Page 4 of 15                   Chen et al. Cancer Drug Resist 2024;7:9  https://dx.doi.org/10.20517/cdr.2023.151


               RESULTS
               circRNAs that are correlated with responsiveness to PD-1 antibody therapy of CRC
               During the period from July 2018 to May 2022, 32 patients were diagnosed with CRC (20 with MSS and 12
               with MSI-H) and were provided with PD-1 antibody-based treatment. All patients received at least two
               cycles of PD-1 antibody treatment and were evaluated for efficacy by computed tomography (CT) and
               tumor-related markers. Among these patients, 2 patients obtained complete response (CR), 11 patients
               obtained partial response (PR), 12 patients remained stable disease (SD), and 7 patients exhibited
               progressive disease (PD). The ORR was 40.6% and the disease control rate (DCR) was 78.1%. To identify the
               circRNAs that might be associated with CRC immune evasion and anti-PD-1 efficacy, we conducted
               circRNA microarray analysis using 32 CRC samples (13 responsive and 19 resistant to PD-1 antibody
               treatment). A total of 2,118 circRNAs were detected, the majority with a length of 50-500 nt. Most of the
               reads mapped to exons. The circRNAs differentially expressed in CRC samples resistant or responsive to
               anti-PD-1 therapy are presented in the heat map  [Figure 1A]. Among these, 203 circRNAs were
               differentially expressed, out of which 132 were up-regulated and 71 were down-regulated in tissue resistant
               to PD-1 antibody therapy [Figure 1B]. In order to identify the circRNA that is critical for CRC immune
               evasion and anti-PD-1 efficacy and tumor progression, the circRNAs up-regulated in both anti-PD-1
               resistant and tumor tissues were validated by RT-PCR analysis [Figure 1C]. Only has_circ_0060627
               (circNCOA3) was confirmed to be up-regulated in tissues and serum of patients resistant to PD-1 antibody
               treatment in a separate cohort [Figure 1D and E]. A high circNCOA3 level was correlated with tumor size
               and liver metastasis, but was not associated with age, gender, tumor cell differentiation, and tumor location
               [Supplementary Table 3]. In addition, a high circNCOA3 level was correlated with poor OS and PFS of CRC
               patients who received PD-1 antibody treatment [Figure 1F and G]. However, there was no correlation
               between the expression of circNCOA3 and PD-L1 [Figure 1H and I].

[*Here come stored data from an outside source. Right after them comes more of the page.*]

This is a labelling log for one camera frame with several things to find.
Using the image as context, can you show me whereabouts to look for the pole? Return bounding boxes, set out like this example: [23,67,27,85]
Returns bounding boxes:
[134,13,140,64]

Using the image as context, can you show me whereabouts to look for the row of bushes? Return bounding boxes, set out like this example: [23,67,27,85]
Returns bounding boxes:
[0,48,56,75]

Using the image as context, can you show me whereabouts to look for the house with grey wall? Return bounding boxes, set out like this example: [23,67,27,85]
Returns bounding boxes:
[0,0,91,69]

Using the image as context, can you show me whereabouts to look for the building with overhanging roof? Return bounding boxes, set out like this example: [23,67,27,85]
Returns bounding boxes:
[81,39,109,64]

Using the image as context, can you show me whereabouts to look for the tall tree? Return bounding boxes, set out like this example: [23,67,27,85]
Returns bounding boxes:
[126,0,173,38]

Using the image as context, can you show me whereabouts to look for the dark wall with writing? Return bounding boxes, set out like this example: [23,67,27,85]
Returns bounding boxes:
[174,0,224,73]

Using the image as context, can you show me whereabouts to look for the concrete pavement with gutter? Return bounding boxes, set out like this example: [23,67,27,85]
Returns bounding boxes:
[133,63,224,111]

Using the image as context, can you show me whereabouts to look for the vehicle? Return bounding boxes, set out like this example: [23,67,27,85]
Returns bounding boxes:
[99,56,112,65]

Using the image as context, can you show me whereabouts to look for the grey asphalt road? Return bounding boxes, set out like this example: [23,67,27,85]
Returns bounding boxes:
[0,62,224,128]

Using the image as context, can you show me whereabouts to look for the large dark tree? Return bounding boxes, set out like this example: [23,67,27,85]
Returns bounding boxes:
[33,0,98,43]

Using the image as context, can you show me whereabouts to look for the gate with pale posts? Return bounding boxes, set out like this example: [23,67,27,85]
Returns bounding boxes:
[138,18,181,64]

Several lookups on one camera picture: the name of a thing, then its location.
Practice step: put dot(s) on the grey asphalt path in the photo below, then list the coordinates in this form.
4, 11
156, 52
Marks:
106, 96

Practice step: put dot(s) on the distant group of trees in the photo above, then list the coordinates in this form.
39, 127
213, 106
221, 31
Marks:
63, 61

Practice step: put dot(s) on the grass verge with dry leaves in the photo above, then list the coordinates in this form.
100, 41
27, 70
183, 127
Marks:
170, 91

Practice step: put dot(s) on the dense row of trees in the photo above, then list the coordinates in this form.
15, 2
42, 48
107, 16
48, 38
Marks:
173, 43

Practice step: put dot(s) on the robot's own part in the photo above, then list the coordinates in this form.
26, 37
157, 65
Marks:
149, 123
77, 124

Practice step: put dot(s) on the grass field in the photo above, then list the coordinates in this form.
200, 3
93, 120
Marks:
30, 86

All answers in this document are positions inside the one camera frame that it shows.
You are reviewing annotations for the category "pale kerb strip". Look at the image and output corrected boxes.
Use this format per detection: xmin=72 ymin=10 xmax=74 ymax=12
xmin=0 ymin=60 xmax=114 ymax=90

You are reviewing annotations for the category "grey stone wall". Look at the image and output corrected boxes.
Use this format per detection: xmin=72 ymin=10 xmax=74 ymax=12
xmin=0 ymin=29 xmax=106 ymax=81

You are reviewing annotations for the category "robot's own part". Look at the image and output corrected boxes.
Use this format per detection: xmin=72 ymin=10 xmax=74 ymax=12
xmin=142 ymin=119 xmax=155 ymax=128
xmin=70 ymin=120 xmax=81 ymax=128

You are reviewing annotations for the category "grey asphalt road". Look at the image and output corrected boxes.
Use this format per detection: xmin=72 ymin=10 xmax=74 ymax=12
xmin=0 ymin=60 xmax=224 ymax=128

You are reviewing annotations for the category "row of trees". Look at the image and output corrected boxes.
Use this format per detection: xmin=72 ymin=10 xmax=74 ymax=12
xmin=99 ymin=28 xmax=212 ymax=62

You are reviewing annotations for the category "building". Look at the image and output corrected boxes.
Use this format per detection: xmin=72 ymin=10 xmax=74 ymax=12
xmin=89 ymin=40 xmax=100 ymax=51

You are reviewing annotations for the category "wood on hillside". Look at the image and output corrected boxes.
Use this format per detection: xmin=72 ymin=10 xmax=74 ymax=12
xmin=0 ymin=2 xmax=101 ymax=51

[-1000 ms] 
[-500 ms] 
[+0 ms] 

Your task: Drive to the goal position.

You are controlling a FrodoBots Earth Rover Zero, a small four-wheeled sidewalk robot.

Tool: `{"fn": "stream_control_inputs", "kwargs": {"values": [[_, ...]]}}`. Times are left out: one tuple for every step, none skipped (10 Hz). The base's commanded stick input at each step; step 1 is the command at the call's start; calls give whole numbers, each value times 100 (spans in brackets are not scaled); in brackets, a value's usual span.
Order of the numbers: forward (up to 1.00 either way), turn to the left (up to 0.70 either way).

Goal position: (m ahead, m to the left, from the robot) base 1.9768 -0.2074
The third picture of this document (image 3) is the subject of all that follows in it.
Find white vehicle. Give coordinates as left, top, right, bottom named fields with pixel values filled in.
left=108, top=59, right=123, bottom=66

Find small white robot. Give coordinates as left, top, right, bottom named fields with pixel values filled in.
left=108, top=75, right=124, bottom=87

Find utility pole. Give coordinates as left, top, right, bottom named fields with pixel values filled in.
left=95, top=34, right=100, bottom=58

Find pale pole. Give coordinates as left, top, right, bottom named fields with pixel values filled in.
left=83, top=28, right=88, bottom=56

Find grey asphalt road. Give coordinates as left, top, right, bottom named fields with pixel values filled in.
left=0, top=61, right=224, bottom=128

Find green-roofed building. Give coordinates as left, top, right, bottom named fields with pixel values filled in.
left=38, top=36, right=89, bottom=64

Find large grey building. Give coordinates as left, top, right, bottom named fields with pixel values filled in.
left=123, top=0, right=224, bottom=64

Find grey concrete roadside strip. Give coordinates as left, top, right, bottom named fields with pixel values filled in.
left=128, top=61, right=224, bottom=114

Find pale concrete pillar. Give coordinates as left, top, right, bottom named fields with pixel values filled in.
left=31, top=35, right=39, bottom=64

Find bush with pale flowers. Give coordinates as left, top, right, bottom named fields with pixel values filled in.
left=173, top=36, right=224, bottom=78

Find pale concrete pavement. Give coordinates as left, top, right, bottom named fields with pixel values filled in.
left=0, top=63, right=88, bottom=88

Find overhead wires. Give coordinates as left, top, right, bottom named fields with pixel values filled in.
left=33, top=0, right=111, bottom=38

               Characterization of circNCOA3 in CRC
               According to the UCSC and circBase database, has_circ_0060627 arises from exons 4, 5, 6, 7, and 8 of
               NCOA3 (circRNA ID: has_circ_0060627, chr20: 46252654-46256767), back-spliced with exon 4 and exon 8
               (740 bp) [Figure 2A], and thus we designated it as circNCOA3. circNCOA3 was amplified by PCR using
               divergent primers and confirmed using Sanger sequencing [Figure 2A]. PCR analysis was performed using
               genomic DNA (gDNA) and reverse-transcribed RNA (cDNA), and the results indicated that divergent
               primers amplified circRNA in cDNA but not in gDNA [Figure 2B]. For validation of the circular status of
               the circNCOA3, RNA was reversely transcribed from CRC cells using random hexamers or oligo (dT)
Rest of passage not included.